• **How to complete this task**: Please copy all of the entries exactly, but drop every picture.

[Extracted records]
+ + +

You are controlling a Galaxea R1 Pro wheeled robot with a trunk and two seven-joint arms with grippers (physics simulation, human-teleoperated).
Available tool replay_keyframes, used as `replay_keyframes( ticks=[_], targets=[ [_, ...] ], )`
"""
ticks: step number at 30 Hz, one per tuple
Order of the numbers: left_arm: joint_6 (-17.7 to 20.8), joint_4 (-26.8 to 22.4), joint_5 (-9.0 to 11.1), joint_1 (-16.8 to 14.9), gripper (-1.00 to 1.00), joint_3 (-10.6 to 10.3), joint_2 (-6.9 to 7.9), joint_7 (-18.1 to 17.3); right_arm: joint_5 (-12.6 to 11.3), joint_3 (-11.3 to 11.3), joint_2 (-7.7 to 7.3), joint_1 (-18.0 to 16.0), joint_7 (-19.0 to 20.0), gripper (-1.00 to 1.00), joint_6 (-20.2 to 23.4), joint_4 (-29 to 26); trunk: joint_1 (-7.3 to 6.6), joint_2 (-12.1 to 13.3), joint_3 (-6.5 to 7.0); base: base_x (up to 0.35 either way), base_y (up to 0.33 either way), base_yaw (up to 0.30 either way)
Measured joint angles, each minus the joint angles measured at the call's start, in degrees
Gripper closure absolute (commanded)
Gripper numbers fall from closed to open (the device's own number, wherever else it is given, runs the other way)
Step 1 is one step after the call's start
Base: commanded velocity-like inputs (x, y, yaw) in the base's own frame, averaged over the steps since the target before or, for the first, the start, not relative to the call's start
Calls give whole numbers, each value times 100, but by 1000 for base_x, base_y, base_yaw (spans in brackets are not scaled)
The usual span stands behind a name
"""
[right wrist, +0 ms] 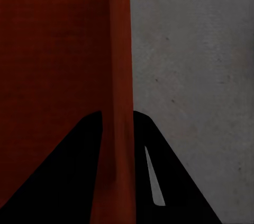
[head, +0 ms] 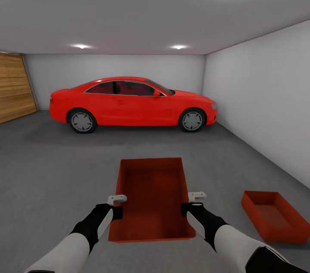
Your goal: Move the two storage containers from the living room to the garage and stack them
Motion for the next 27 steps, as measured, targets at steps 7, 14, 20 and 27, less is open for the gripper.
replay_keyframes(
  ticks=[7,14,20,27],
  targets=[
    [2,0,-1,0,100,2,0,0,0,-1,0,0,0,100,2,0,0,0,0,322,0,0],
    [2,0,-1,0,100,2,-1,1,1,-1,0,0,0,100,2,-1,0,0,0,322,49,-2],
    [-7,8,101,0,100,-67,69,-42,-67,92,52,-1,-123,100,9,-16,0,0,0,322,75,-193],
    [-5,9,101,0,100,-71,115,-109,-62,92,91,-1,-166,100,9,-16,0,0,0,322,80,-275]
  ],
)
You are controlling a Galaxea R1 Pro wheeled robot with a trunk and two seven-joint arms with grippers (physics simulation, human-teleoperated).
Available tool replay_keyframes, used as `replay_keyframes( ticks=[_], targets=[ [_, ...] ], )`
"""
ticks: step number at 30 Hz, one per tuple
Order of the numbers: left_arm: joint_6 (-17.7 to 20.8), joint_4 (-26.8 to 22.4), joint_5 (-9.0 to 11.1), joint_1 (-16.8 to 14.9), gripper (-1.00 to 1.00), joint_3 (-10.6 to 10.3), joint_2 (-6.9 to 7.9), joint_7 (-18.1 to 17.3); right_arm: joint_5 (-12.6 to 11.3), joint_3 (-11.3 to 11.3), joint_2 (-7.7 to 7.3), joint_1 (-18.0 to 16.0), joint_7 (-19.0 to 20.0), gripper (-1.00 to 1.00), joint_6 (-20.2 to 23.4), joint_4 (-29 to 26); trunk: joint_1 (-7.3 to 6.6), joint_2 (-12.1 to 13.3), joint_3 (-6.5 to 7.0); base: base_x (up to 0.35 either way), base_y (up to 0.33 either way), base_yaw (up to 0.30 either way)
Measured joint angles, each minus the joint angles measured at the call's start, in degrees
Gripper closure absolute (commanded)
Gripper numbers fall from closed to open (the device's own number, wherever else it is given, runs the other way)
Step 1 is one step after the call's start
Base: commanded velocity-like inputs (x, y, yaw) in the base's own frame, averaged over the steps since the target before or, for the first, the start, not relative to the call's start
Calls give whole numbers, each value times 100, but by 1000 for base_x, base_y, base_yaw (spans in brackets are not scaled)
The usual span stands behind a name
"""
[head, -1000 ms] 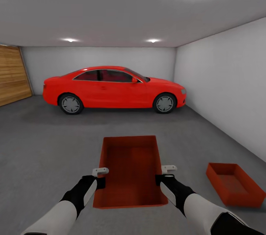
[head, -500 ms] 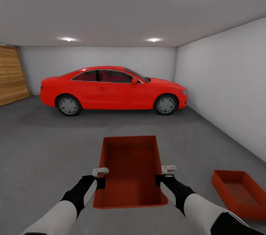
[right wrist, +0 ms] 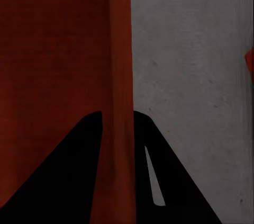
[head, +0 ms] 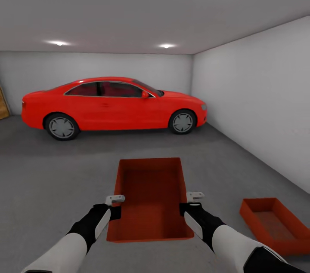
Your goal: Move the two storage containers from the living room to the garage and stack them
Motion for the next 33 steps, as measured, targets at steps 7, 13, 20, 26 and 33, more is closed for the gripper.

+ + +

• **Response box**:
You are controlling a Galaxea R1 Pro wheeled robot with a trunk and two seven-joint arms with grippers (physics simulation, human-teleoperated).
Available tool replay_keyframes, used as `replay_keyframes( ticks=[_], targets=[ [_, ...] ], )`
"""
ticks: step number at 30 Hz, one per tuple
Order of the numbers: left_arm: joint_6 (-17.7 to 20.8), joint_4 (-26.8 to 22.4), joint_5 (-9.0 to 11.1), joint_1 (-16.8 to 14.9), gripper (-1.00 to 1.00), joint_3 (-10.6 to 10.3), joint_2 (-6.9 to 7.9), joint_7 (-18.1 to 17.3); right_arm: joint_5 (-12.6 to 11.3), joint_3 (-11.3 to 11.3), joint_2 (-7.7 to 7.3), joint_1 (-18.0 to 16.0), joint_7 (-19.0 to 20.0), gripper (-1.00 to 1.00), joint_6 (-20.2 to 23.4), joint_4 (-29 to 26); trunk: joint_1 (-7.3 to 6.6), joint_2 (-12.1 to 13.3), joint_3 (-6.5 to 7.0); base: base_x (up to 0.35 either way), base_y (up to 0.33 either way), base_yaw (up to 0.30 either way)
Measured joint angles, each minus the joint angles measured at the call's start, in degrees
Gripper closure absolute (commanded)
Gripper numbers fall from closed to open (the device's own number, wherever else it is given, runs the other way)
Step 1 is one step after the call's start
Base: commanded velocity-like inputs (x, y, yaw) in the base's own frame, averaged over the steps since the target before or, for the first, the start, not relative to the call's start
Calls give whole numbers, each value times 100, but by 1000 for base_x, base_y, base_yaw (spans in brackets are not scaled)
The usual span stands behind a name
"""
[right wrist, +0 ms] 
[head, +0 ms] 
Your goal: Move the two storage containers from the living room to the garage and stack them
Motion for the next 27 steps, as measured, targets at steps 7, 14, 20 and 27, less is open for the gripper.
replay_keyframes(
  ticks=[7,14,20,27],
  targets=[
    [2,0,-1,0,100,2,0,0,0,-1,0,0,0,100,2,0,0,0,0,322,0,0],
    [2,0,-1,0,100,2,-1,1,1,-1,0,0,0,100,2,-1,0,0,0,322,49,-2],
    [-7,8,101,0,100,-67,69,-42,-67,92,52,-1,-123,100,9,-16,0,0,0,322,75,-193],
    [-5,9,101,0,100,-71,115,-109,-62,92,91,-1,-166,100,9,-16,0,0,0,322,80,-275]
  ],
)
You are controlling a Galaxea R1 Pro wheeled robot with a trunk and two seven-joint arms with grippers (physics simulation, human-teleoperated).
Available tool replay_keyframes, used as `replay_keyframes( ticks=[_], targets=[ [_, ...] ], )`
"""
ticks: step number at 30 Hz, one per tuple
Order of the numbers: left_arm: joint_6 (-17.7 to 20.8), joint_4 (-26.8 to 22.4), joint_5 (-9.0 to 11.1), joint_1 (-16.8 to 14.9), gripper (-1.00 to 1.00), joint_3 (-10.6 to 10.3), joint_2 (-6.9 to 7.9), joint_7 (-18.1 to 17.3); right_arm: joint_5 (-12.6 to 11.3), joint_3 (-11.3 to 11.3), joint_2 (-7.7 to 7.3), joint_1 (-18.0 to 16.0), joint_7 (-19.0 to 20.0), gripper (-1.00 to 1.00), joint_6 (-20.2 to 23.4), joint_4 (-29 to 26); trunk: joint_1 (-7.3 to 6.6), joint_2 (-12.1 to 13.3), joint_3 (-6.5 to 7.0); base: base_x (up to 0.35 either way), base_y (up to 0.33 either way), base_yaw (up to 0.30 either way)
Measured joint angles, each minus the joint angles measured at the call's start, in degrees
Gripper closure absolute (commanded)
Gripper numbers fall from closed to open (the device's own number, wherever else it is given, runs the other way)
Step 1 is one step after the call's start
Base: commanded velocity-like inputs (x, y, yaw) in the base's own frame, averaged over the steps since the target before or, for the first, the start, not relative to the call's start
Calls give whole numbers, each value times 100, but by 1000 for base_x, base_y, base_yaw (spans in brackets are not scaled)
The usual span stands behind a name
"""
[head, -1000 ms] 
[head, -500 ms] 
[right wrist, +0 ms] 
[head, +0 ms] 
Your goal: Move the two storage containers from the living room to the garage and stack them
Motion for the next 33 steps, as measured, targets at steps 7, 13, 20, 26 and 33, more is closed for the gripper.

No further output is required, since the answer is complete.